To properly prevent access for a user on an SSH server, the correct solution is to modify the SSHD config so that they are explicitly denied access using the DenyUsers and/or DenyGroups settings. I would normally suggest using DenyGroups and creating a dedicated group for this purpose that you add anyone who is not supposed to have SSH access to.
To fully lock the account you also need to lock their password, set it expired (both using either usermod), and change their login shell to /sbin/nologin so that other login mechanisms do not let them in. You may need to do even more than that in some cases as well (for example, if the server runs Samba and the user had access to file shares through SMB, you probably need to lock their Samba account as well using smbpasswd).

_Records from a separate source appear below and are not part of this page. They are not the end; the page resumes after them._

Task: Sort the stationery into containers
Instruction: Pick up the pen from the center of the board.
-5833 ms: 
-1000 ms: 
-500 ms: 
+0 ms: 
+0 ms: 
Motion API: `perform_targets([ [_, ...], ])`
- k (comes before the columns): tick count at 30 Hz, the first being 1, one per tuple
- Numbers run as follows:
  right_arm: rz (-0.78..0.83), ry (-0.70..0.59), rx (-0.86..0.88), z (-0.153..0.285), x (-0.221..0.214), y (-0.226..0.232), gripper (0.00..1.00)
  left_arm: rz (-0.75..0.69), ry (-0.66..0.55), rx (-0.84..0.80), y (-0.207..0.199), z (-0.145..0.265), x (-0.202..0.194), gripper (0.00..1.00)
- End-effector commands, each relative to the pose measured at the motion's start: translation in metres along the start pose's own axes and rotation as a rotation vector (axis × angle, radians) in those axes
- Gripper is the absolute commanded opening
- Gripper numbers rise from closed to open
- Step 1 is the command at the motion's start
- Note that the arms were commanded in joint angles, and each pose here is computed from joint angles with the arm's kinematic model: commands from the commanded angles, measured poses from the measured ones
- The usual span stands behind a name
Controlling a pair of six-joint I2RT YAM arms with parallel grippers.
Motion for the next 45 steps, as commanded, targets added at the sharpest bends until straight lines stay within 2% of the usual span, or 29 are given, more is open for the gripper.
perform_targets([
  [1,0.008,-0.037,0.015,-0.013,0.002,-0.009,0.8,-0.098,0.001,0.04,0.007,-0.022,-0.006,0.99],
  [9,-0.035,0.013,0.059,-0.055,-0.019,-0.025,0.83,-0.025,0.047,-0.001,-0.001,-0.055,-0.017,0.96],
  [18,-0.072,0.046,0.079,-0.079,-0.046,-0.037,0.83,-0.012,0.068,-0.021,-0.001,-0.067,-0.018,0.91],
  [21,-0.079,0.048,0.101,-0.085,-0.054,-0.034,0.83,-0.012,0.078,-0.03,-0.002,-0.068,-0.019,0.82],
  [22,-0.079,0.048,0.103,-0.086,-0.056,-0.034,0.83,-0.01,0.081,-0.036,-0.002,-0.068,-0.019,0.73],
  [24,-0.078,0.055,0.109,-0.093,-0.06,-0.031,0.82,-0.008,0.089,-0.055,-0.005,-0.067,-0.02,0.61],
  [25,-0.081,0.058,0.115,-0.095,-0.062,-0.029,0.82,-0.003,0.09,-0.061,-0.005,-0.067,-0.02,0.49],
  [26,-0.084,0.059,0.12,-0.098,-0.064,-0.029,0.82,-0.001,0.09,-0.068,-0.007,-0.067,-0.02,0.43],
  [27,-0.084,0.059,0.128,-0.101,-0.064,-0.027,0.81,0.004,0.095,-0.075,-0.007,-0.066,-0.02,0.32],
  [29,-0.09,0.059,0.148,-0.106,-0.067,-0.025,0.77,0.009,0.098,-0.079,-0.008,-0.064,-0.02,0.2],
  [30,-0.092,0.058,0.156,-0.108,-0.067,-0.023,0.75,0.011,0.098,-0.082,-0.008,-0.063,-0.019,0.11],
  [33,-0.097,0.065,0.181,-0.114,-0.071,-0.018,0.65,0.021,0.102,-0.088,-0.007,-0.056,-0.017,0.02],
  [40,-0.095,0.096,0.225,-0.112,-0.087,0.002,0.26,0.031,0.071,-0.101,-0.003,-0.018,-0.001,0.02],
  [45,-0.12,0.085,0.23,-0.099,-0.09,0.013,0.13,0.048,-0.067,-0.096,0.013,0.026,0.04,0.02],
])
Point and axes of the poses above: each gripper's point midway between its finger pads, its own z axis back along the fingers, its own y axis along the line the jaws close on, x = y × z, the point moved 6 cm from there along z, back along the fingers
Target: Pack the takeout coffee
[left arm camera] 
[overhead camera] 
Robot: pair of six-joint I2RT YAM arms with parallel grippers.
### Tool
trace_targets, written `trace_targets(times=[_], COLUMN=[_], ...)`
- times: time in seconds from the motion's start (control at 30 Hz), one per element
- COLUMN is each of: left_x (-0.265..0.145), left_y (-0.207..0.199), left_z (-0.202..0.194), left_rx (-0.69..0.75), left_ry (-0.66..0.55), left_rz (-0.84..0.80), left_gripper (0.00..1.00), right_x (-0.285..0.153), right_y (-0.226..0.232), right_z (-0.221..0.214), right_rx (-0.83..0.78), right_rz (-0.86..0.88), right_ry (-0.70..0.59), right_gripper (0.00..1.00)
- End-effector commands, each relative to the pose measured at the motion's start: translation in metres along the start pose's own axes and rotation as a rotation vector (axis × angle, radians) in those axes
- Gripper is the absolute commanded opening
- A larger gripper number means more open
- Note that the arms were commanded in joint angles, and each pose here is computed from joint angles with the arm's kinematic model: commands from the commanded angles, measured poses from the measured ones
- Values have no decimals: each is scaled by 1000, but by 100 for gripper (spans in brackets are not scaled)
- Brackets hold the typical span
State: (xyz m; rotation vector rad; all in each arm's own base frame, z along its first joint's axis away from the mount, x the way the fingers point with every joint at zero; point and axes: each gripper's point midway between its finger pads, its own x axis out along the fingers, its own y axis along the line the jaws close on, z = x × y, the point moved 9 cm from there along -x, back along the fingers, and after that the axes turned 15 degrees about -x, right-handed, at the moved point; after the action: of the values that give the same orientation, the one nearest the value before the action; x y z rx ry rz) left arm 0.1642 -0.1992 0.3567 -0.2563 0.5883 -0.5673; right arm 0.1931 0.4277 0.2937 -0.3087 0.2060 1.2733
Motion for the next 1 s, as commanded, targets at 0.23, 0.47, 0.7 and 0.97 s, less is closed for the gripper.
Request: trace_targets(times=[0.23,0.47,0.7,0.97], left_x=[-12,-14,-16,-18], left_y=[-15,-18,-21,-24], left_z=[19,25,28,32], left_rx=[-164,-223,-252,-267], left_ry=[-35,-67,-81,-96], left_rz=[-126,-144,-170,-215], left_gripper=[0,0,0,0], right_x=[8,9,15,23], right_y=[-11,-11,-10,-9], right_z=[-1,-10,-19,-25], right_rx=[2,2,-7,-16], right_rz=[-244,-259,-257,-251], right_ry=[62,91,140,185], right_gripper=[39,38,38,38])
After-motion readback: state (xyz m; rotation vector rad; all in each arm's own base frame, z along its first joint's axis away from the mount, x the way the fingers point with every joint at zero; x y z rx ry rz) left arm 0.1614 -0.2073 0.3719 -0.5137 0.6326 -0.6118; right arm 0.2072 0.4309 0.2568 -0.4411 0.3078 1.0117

usermod not sufficient?This comes down to the fact that an account is ‘locked’ in the traditional UNIX sense by making it such that no matter what password the user tries to use, it will never match what is in the password database. This means, rather importantly, that locking the account with usermod only affects those services which are authenticating against the system password database (on a modern Linux system this would mean those services which are configured to use the pam_unix PAM module for authentication).
However, SSHD only actually authenticates against the system password database if the password or challenge-response authentication mechanism is being used. Public key authentication, as well as any other authentication mechanisms (such as GSSAPI or s/key) only involve the system password database to check that the account exists, so they will generally work just fine with a locked account.
/sbin/nologin not sufficient?This has to do with the fact that there are a number of ways to access a system as a specific user account that have nothing to do with a login shell.
The most relevant one here is that SFTP, SCP, and SSH with an explicitly specified command do not invoke a login shell at all. That means that even with the login shell set to /sbin/nologin, you can usually get a working shell on a system as a user by running ssh -t user@host /bin/sh (the -t is needed to explicitly request pseudoterminal allocation, which is in turn required to get some things, such as sudo or vim to work correctly from the resulting shell), and you can almost always still use SFTP and SCP to move files around.
Another example of this would be using sudo -u user /bin/sh to get a working shell as a given user from an existing session on the system as a different user. That will work even if the target user’s login shell is set to /sbin/nologin, though if the account is also locked using usermod you will have to run it as the root user (at least, in any standard sudo configuration).
Locking the account is the correct way. You may also want to remove the authorised_keys file to defeat SSH.
Remember there are other ways besides SSH to logon.
Doing anything with "*rc" routines is clumsy, but commonly used for "sftp only" accounts if it is a utility account foe sftp or SCP say.
But !password is better that changing their password if restoration is required.
As always, keep backups, and securely.
If you don't want to rely on assumptions about how different software will treat locked or expired state in the shadow file, a big hammer to completely lock out as user account is to remove its line from the passwd file (keeping a backup somewhere else). With this change, there is no longer any mapping from the user name to the uid or home directory, so nothing (sshd or otherwise) can look up the username, find the homedir and authorized_keys file (or similar) and act on it.